18th-22nd March, Phoenix Arts Centre, Leicester
Tony Chester checks out the other Fantastic Film Fest t'other side of Pennines...

 

This was the fifth annual Festival of Fantastic Film to be held at Phoenix under the guidance of Alan Alderson-Smith, not to be confused with the longer-running Festival of Fantastic Films in Manchester. Phoenix Arts has existed in one form or another for 30 years and, as a stage, has seen the early careers of such as Anthony Hopkins, among others. It started showing films 15 years ago, moving rapidly from just a couple per week up to about 60% of the events. Around 12 years ago it started to attract help and funding from Leicester Council and the Arts Council and is overseen by a board/panel from De Montfort University. Matthew Linley is the Director of Phoenix Arts, Alan Seaman has responsibility for live events and Alan Alderson-Smith is responsible for cinema programming. He is an enthusiastic fan of science fiction and fantasy, and cites authors such as Ursula K LeGuin as among his influences, and describes SF and fantasy as the "lead horses" for the Festival, though it also caters to horror, exploitation and, on occasion, 'sleaze'. Like myself, though probably a couple of years apart, Alan fondly remembers the Scala in Kings Cross, London, saying "I probably spent the better part of my twenties there." The Phoenix has a 270-seater auditorium with stepped seating, a cafe on its upper floor (where weekly live music events are staged), and a bar on the lower ground floor (serving real ales and wheat beers!). The Festival started in 2001 and has hosted many premieres, such as Ghosts of Mars, and frequently has special guests; for instance, in 2003 the Festival was a Troma retrospective and was attended by Lloyd Kaufman, maverick head of Troma.

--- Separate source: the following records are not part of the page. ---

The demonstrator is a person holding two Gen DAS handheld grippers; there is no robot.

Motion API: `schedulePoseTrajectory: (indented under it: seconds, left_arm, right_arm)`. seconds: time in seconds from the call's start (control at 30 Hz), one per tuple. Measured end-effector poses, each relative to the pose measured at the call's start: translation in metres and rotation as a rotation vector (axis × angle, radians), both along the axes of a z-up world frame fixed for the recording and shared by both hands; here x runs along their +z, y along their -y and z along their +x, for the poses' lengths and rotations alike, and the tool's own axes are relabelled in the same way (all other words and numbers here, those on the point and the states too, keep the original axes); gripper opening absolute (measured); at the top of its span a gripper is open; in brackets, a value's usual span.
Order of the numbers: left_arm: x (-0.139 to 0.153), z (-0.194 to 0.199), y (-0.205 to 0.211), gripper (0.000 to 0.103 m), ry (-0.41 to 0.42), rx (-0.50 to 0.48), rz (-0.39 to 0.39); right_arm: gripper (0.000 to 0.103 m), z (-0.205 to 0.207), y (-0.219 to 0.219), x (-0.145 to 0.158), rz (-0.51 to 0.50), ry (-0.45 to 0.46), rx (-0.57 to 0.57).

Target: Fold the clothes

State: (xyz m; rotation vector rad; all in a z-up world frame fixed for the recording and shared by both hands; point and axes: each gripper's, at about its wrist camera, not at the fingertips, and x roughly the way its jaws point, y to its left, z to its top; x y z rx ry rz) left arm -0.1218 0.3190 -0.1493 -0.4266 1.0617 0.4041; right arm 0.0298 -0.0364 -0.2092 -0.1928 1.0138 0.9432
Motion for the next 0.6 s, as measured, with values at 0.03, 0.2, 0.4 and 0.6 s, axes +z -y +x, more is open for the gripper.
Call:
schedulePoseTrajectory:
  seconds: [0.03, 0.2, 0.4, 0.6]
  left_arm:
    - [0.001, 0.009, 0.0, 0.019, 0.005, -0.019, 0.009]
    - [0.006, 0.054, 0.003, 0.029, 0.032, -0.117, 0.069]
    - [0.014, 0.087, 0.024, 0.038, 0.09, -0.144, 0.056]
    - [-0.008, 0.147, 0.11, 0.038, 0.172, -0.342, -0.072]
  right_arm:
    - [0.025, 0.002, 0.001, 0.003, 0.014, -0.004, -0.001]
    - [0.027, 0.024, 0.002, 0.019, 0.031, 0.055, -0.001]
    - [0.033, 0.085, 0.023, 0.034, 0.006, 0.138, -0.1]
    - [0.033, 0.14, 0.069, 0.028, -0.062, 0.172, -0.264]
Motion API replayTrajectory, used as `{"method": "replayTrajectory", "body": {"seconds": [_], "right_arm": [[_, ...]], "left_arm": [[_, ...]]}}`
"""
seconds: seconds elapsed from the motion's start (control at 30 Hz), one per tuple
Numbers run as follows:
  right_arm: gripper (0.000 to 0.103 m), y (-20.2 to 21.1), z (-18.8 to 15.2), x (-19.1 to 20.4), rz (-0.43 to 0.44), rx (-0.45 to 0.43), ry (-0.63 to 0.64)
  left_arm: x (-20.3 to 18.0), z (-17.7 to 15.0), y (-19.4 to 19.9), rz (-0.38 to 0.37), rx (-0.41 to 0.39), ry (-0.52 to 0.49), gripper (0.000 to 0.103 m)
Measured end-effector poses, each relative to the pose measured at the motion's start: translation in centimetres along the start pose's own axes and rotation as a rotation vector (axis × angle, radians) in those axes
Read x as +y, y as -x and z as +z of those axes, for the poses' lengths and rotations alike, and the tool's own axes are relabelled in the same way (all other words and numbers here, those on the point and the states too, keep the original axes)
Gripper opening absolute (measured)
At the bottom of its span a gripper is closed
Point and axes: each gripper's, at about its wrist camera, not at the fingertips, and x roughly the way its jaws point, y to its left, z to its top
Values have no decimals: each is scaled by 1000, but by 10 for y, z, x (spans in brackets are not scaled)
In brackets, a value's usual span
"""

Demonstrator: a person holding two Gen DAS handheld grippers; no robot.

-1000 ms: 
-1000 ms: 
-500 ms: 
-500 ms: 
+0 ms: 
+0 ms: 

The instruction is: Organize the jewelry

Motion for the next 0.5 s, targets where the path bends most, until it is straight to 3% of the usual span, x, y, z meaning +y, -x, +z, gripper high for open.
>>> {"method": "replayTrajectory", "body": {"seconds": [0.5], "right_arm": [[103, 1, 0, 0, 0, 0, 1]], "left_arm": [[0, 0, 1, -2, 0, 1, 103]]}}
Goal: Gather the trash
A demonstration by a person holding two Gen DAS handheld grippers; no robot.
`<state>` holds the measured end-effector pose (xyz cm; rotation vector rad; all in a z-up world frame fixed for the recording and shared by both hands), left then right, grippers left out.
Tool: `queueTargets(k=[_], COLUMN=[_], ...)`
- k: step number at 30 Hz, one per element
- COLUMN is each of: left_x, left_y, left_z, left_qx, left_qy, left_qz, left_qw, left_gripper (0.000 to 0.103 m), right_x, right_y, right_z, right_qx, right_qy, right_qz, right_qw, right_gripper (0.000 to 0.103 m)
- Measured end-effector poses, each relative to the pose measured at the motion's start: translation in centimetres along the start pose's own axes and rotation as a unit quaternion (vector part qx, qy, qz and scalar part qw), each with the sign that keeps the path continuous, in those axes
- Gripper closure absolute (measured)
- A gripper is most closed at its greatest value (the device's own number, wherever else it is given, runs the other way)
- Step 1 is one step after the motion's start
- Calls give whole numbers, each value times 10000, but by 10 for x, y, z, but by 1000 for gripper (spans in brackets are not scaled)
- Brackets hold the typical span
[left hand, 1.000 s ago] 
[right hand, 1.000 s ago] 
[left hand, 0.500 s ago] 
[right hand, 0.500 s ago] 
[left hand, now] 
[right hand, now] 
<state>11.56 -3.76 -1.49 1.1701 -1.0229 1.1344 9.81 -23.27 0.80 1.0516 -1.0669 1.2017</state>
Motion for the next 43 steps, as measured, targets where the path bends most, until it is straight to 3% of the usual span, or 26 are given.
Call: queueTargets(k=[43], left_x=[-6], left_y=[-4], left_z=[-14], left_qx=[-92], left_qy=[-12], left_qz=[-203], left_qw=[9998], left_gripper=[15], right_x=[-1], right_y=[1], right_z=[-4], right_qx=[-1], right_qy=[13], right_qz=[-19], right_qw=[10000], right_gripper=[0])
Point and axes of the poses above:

This year's events were combined with the Wild Japan tour of 35mm prints of classic Japanese films mixed with cult classics. Phoenix was one of only eight venues in the country to feature Wild Japan, including the Edinburgh Festival (Phoenix maintains a good year-round relationship with Matt Palmer, film co-ordinator for Edinburgh). The prints were supplied by The Japan Foundation, supported by The Sasakawa Foundation, part of The Japan European Union, and sponsored by Eureka Video. However, the Festival opened on the 18th of March with a non-Japanese premiere, Earthlings: Ugly Bags of Mostly Water (2004), a documentary, about 25% of which is in Klingon!, and was attended by the film's director Alexander O Philippe. I didn't get to see this myself, but Peter Thorley, part of the local Total Cult SF group in Leicester was there. He said, "The most disappointing thing about the film was the low turnout at the Phoenix. A documentary about a meeting of members of the Klingon Language Institute doesn't sound like exciting stuff, but the material is surprisingly engaging. Similar to the other notable Star Trek documentary, Trekkies, it is a light-hearted look at the fans who have learnt and studied the Klingon language and how it has affected their lives. While it certainly doesn't have the humour of Trekkies, Philippe films it sympathetically and with a beautiful visual style, never playing the fans for laughs. You end up feeling like you could share their passion for this fictional language. It is only a shame that there were so few people there to appreciate it." The second film that day was the classic Sword of Doom (1966) directed by Kihachi Okamoto, a samurai epic of vengeance and psychopathic sword-play, quite violent even by today's standards, that prefigures the driven and possessed 'heroes' of many later Japanese films.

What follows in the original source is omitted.